> Work to complete
Count, in the listing that follows, every line containing the word "requests". Give the number by itself.

Segment Start: Data listing

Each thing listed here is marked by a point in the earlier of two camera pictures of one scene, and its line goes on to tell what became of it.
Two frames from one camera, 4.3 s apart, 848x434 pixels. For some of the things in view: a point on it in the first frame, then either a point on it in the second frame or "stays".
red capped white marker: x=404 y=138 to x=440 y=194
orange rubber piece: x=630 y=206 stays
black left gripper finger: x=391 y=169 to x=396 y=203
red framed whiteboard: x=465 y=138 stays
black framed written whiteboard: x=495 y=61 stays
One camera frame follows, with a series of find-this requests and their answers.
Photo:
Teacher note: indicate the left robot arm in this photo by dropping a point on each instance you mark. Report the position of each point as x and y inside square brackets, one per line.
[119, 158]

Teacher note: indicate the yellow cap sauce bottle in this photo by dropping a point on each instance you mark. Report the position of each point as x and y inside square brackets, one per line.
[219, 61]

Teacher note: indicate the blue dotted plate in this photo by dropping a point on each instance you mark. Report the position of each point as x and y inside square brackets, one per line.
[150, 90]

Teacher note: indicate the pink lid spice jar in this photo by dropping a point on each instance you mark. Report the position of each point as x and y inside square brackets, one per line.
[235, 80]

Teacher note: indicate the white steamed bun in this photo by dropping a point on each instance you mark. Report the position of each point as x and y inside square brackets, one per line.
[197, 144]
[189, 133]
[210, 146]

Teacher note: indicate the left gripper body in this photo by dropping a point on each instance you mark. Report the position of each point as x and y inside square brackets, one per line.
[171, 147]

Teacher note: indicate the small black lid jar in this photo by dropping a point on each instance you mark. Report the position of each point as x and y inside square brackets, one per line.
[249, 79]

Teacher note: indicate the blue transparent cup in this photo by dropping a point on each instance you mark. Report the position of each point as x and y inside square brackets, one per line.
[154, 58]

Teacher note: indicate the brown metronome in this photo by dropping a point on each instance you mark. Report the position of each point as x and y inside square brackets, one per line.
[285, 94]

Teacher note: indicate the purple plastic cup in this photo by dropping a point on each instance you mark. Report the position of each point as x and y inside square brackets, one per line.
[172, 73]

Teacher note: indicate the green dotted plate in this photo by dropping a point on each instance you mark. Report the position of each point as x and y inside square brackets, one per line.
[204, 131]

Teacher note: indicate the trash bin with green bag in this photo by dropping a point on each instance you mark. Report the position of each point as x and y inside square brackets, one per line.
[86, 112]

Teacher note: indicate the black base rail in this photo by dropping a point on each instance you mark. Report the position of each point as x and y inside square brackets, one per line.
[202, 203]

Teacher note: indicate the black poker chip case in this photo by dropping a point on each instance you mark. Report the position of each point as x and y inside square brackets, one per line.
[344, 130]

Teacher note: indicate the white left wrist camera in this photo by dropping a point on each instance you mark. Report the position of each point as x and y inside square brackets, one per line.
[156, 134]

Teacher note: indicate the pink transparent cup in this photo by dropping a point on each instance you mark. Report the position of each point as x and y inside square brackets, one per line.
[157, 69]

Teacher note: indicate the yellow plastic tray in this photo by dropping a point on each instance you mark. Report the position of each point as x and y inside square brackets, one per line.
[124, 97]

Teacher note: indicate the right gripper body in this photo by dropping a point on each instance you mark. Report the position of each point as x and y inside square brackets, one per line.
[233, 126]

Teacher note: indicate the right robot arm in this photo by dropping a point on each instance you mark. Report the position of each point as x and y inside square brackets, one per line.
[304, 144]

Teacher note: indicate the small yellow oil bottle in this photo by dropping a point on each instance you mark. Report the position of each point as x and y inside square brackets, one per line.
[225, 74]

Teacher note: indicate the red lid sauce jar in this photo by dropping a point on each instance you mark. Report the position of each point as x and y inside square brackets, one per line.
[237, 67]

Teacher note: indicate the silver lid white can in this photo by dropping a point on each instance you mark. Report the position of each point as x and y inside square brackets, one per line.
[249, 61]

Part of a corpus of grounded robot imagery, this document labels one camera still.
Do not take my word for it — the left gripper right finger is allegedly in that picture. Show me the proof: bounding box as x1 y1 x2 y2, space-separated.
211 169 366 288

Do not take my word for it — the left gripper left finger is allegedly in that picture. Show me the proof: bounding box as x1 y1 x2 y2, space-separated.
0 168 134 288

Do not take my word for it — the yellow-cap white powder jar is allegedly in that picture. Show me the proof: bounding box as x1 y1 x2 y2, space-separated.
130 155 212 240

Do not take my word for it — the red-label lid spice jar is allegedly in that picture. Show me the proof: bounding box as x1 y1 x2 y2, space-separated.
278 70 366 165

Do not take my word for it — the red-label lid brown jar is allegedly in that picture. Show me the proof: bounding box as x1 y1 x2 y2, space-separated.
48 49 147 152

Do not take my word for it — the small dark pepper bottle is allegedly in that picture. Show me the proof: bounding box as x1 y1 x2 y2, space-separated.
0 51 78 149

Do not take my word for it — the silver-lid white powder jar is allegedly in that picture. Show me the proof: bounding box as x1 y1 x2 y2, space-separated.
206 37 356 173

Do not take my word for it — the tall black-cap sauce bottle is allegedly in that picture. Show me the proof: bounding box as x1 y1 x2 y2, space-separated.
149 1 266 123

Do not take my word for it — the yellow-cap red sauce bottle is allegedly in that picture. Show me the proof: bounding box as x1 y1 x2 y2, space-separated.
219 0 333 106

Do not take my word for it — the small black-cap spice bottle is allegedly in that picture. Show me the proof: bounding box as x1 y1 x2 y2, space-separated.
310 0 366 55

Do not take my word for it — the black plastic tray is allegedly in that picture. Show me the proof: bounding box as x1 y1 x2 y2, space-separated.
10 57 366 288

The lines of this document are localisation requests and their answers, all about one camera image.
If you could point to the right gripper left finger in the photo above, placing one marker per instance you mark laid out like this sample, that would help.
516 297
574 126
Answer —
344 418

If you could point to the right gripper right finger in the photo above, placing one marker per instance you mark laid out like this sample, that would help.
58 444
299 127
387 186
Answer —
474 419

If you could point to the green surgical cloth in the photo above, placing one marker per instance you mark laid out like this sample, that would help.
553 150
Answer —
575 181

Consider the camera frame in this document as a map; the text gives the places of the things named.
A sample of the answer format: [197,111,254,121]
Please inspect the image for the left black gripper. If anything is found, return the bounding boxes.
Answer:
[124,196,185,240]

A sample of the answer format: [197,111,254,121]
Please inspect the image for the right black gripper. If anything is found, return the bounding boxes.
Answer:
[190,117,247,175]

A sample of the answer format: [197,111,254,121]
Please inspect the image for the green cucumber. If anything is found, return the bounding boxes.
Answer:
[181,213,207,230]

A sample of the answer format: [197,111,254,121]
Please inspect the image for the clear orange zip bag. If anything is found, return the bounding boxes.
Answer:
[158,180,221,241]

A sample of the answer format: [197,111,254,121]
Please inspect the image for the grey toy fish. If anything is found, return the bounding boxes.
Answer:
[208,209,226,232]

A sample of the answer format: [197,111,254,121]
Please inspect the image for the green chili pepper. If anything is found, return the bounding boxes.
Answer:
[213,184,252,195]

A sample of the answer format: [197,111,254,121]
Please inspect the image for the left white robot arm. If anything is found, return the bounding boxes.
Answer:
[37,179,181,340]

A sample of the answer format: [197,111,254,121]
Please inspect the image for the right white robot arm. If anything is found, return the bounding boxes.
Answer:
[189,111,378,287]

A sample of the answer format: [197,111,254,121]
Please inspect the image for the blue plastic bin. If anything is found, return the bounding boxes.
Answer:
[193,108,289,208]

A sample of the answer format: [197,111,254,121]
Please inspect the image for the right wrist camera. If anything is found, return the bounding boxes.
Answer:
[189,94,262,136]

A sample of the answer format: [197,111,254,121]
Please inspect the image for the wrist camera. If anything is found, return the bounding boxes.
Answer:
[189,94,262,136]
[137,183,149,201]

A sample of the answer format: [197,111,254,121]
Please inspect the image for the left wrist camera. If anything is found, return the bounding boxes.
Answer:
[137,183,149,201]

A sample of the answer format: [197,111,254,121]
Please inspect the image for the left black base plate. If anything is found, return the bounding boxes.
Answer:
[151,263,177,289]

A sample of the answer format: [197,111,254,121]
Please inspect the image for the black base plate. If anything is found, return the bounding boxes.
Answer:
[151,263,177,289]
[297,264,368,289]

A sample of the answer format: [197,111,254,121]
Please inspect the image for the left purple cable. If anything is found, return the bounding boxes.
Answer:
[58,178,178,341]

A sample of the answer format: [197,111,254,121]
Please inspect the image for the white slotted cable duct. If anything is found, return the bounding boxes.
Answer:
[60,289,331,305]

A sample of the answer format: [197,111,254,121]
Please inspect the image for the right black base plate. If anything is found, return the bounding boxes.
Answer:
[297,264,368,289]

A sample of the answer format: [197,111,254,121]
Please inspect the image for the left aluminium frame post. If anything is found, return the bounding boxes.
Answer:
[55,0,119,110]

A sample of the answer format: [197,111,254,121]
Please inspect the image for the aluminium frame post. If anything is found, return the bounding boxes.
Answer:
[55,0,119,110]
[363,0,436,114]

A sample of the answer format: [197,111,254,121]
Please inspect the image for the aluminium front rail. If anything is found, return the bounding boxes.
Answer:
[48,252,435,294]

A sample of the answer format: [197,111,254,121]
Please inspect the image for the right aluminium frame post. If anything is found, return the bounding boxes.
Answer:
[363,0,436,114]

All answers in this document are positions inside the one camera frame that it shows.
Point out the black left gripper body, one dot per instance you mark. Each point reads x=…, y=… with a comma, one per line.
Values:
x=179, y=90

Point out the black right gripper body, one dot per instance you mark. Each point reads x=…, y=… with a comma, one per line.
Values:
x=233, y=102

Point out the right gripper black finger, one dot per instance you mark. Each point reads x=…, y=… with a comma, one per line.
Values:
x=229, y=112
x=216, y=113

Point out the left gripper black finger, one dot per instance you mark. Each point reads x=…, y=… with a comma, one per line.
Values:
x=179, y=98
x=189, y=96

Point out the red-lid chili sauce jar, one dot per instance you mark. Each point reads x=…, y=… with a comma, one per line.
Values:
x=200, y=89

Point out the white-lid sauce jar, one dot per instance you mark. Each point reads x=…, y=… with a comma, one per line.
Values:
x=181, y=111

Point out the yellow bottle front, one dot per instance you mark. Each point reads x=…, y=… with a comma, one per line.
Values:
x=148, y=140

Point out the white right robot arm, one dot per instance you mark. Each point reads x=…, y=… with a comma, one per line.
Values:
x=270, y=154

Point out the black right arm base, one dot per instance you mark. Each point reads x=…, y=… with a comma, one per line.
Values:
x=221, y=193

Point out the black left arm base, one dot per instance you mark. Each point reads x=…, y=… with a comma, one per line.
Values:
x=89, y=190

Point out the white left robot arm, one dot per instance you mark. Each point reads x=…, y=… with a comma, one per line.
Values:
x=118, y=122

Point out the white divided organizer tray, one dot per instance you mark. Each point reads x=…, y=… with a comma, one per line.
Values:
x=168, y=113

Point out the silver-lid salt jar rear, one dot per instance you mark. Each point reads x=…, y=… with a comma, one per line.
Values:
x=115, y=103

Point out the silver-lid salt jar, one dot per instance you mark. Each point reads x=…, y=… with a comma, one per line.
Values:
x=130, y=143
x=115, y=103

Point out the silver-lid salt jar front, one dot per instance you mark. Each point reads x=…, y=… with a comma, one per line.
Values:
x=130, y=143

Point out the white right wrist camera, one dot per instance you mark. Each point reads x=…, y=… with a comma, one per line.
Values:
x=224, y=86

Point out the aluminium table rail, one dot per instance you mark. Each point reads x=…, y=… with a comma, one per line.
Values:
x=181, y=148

Segment End: Data listing

> Answer to this task
2